Aunque consigas retirar completamente la cera, puede permanecer una coloración.
No intentes eliminarla utilizando automáticamente lejía.
Comprueba la composición del mantel y utiliza únicamente un quitamanchas compatible siguiendo su etiqueta.
En tejidos de color, prueba primero cualquier producto en una zona poco visible.
¿Y si el mantel es antimanchas?
Aquí conviene ser especialmente prudente.
Algunos manteles incorporan tratamientos o recubrimientos que pueden deteriorarse con:
- calor excesivo;
- disolventes;
- abrasión;
- determinados quitamanchas.
Consulta las instrucciones del fabricante antes de aplicar la plancha o cualquier tratamiento intensivo.
En algunos casos será preferible retirar únicamente la cera endurecida y seguir después el procedimiento específico recomendado para ese material.
Los tejidos delicados requieren otro enfoque
Seda, terciopelo, determinadas fibras artificiales, tejidos antiguos y manteles con bordados delicados no deberían tratarse automáticamente como un mantel corriente de algodón.
Si se trata de una pieza valiosa o la etiqueta indica limpieza profesional, retira únicamente la cera superficial que pueda desprenderse sin dañar las fibras y lleva el mantel a un profesional.
Informa de que la mancha procede de una vela.
Errores que conviene evitar
- Frotar la cera mientras todavía está blanda.
- Rasparla con un cuchillo.
- Aplicar una plancha muy caliente directamente sobre la cera.
- Utilizar papel de periódico debajo de la plancha.
- Aplicar calor sin comprobar la composición del tejido.
- Ignorar que una vela coloreada también puede dejar pigmento.
- Utilizar lejía automáticamente.
- Meter el mantel en la secadora sin comprobar la mancha.
- Aplicar disolventes caseros sin conocer el tejido.
- Tratar un mantel delicado o antiguo como algodón resistente.
El método paso a paso
- Deja que la cera se enfríe completamente.
- Si necesitas endurecerla más, utiliza hielo dentro de una bolsa durante 5-10 minutos.
- Retira la capa sólida con una cuchara o tarjeta de plástico sin filo.
- Sacude los fragmentos.
- Repite el proceso si todavía queda cera sólida.
- Comprueba la etiqueta del mantel.
- Si permite el método con calor, coloca papel absorbente blanco por encima y por debajo.
- Utiliza una plancha a una temperatura compatible con el tejido durante pocos segundos cada vez.
- Cambia el papel conforme absorba la cera.
- Si queda una marca grasa y la etiqueta lo permite, aplica unas gotas de detergente líquido adecuado.
- Deja actuar aproximadamente 5-10 minutos o según indique el producto.
- Lava siguiendo la etiqueta y comprueba la mancha antes de utilizar secadora o plancha.
La antigua costumbre tenía una idea muy acertada detrás: la cera se retira por etapas.
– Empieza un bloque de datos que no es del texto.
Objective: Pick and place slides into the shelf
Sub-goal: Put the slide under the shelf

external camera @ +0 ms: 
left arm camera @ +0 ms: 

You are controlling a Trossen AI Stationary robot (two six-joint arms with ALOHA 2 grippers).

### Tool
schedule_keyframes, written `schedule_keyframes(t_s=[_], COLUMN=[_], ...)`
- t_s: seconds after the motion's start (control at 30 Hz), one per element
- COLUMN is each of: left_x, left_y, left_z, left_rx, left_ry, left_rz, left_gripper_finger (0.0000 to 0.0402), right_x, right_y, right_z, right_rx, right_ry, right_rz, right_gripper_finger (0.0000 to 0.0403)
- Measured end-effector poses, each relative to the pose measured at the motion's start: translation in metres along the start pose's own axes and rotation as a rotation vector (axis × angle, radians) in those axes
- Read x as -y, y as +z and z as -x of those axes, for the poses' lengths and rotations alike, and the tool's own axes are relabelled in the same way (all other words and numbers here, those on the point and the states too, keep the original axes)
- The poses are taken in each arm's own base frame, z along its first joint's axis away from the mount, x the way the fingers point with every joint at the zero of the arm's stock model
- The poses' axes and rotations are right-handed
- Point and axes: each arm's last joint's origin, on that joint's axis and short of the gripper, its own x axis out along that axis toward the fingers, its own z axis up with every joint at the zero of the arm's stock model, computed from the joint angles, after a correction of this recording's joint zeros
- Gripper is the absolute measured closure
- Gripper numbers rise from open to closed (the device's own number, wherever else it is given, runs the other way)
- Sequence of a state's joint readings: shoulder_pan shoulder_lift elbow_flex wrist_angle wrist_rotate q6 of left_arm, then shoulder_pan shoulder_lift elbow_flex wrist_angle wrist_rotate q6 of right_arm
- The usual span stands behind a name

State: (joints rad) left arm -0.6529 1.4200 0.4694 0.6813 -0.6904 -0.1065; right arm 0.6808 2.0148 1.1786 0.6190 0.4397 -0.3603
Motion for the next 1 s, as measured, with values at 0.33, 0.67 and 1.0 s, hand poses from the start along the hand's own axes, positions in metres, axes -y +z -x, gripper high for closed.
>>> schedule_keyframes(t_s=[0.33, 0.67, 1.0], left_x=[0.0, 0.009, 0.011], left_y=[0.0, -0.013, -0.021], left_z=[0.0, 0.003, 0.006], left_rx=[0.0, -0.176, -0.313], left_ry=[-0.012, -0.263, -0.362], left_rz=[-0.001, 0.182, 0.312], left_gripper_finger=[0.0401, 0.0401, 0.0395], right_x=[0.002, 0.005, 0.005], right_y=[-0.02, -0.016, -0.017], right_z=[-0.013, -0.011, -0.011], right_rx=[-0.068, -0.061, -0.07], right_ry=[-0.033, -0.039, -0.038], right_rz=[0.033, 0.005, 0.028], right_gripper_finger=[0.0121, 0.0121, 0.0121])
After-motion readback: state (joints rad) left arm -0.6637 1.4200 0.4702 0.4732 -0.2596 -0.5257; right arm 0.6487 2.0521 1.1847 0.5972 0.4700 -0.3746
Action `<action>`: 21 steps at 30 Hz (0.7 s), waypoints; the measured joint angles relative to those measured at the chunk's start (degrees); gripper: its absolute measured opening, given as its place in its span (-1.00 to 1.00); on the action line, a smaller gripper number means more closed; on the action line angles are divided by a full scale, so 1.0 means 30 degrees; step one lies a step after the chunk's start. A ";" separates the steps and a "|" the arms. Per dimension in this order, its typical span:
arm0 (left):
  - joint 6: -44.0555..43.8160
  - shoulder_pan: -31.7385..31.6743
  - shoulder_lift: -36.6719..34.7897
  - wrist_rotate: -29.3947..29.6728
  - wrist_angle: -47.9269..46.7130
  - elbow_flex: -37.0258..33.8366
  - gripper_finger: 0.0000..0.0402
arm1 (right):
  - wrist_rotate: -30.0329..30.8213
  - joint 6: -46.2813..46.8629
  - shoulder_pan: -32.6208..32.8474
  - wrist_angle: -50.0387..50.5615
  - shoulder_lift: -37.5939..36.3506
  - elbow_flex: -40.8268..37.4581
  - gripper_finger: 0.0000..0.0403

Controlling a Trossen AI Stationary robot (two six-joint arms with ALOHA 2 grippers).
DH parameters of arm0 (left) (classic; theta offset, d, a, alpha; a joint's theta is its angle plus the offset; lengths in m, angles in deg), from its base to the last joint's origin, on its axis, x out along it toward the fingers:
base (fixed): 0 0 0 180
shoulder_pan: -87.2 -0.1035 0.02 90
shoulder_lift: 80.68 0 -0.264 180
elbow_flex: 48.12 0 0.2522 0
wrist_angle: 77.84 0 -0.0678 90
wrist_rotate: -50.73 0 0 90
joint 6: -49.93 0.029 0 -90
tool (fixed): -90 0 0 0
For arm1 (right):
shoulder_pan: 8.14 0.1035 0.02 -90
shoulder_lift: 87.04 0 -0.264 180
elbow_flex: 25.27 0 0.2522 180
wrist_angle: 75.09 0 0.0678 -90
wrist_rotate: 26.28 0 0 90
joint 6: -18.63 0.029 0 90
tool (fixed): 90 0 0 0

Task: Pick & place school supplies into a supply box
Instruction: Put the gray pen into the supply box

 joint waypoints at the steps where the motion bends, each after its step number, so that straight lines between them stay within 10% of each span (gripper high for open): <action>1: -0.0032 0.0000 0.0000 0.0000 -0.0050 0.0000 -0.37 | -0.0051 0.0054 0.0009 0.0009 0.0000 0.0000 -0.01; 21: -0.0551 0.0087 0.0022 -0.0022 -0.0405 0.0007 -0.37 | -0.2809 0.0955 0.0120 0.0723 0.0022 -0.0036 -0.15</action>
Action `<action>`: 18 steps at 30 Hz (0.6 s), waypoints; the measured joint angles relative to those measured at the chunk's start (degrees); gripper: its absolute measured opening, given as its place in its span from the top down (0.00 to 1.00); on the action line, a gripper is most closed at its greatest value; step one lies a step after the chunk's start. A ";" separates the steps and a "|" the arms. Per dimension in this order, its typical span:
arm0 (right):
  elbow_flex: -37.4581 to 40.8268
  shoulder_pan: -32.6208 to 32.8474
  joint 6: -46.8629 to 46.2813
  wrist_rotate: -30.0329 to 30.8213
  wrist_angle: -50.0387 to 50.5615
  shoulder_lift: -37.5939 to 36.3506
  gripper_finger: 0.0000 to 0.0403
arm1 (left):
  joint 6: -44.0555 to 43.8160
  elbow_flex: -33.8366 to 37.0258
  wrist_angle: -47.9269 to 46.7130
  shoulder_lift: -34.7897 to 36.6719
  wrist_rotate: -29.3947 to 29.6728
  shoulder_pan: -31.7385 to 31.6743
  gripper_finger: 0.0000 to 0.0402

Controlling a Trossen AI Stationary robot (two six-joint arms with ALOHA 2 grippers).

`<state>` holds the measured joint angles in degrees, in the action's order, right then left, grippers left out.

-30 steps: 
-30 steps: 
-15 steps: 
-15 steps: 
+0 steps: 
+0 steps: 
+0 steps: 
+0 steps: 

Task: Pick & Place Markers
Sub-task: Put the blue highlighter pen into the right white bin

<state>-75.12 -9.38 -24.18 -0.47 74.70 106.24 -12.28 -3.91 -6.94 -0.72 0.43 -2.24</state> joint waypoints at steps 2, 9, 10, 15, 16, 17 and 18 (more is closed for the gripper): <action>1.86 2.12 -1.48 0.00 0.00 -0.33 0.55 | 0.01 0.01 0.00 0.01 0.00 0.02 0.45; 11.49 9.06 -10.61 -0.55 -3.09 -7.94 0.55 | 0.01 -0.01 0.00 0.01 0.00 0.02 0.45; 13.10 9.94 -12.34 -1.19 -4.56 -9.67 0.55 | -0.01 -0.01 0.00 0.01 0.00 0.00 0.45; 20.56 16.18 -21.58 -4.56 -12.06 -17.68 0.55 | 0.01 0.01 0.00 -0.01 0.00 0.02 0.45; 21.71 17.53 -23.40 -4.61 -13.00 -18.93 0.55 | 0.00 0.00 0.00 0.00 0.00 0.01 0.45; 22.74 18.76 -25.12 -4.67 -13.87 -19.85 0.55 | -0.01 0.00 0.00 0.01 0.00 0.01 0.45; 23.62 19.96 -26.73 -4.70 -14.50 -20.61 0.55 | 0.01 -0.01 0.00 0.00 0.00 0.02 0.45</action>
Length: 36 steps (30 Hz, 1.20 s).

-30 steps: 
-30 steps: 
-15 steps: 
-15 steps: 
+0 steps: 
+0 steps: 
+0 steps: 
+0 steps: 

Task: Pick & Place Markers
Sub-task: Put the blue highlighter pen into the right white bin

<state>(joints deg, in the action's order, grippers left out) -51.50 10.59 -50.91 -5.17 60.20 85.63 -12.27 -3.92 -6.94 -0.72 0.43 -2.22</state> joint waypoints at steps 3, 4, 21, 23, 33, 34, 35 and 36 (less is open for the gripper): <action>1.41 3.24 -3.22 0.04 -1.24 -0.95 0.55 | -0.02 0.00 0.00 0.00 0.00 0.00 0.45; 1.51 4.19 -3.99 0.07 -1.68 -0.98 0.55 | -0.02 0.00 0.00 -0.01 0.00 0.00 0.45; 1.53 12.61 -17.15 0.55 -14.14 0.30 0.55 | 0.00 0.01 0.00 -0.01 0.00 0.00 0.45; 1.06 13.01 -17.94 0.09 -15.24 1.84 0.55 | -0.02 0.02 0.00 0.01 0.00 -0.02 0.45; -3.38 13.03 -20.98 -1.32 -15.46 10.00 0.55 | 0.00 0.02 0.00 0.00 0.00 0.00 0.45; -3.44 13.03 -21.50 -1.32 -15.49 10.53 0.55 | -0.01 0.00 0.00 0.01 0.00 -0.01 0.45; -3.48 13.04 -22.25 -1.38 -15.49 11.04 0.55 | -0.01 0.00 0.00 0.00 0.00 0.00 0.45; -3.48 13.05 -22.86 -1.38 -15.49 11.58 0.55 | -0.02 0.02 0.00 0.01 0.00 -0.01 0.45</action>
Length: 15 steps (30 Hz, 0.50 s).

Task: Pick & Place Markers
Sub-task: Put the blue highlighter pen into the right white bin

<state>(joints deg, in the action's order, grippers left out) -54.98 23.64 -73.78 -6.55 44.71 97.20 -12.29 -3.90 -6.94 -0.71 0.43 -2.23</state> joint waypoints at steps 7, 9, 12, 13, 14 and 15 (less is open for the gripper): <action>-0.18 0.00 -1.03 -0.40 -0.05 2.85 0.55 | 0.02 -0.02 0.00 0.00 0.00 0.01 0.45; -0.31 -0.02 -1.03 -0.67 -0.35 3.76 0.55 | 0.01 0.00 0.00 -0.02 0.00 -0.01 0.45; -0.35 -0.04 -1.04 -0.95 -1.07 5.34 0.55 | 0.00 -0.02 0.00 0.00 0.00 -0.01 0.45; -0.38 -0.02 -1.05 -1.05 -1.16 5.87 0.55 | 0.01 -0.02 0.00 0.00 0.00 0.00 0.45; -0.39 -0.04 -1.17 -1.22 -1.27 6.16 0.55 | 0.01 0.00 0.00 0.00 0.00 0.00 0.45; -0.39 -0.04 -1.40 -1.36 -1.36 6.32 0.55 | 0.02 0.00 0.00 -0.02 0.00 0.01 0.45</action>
Primero se endurece y se elimina físicamente; después se trata el residuo que queda. Intentar solucionar todo frotando una gota todavía caliente suele conseguir exactamente lo contrario: extenderla.
Preguntas frecuentes
¿Debo retirar la cera inmediatamente?
Sí, pero no frotándola mientras está líquida. Primero deja que se enfríe y endurezca.
¿Puedo utilizar hielo?
Sí, colocando el hielo dentro de una bolsa cerrada durante unos 5-10 minutos, siempre que el tejido sea compatible con esa humedad superficial.
¿Puedo usar una plancha?
Solo si la etiqueta del mantel permite calor y el tipo de mancha es adecuado para este método. Utiliza una temperatura baja compatible y papel absorbente blanco.
¿Por qué queda una mancha después de retirar toda la cera?
Algunas ceras pueden dejar residuos grasos y las velas coloreadas también pueden transferir pigmentos.
¿Puedo meter directamente el mantel en la lavadora?
Es mejor retirar primero toda la cera sólida posible y tratar el residuo según el tejido. La lavadora por sí sola puede no eliminar una acumulación de cera.
¿Qué hago si el mantel es antiguo o delicado?
Evita tratamientos agresivos y calor improvisado. Para seda, tejidos antiguos, bordados valiosos o piezas que indiquen limpieza profesional, es preferible recurrir a un especialista.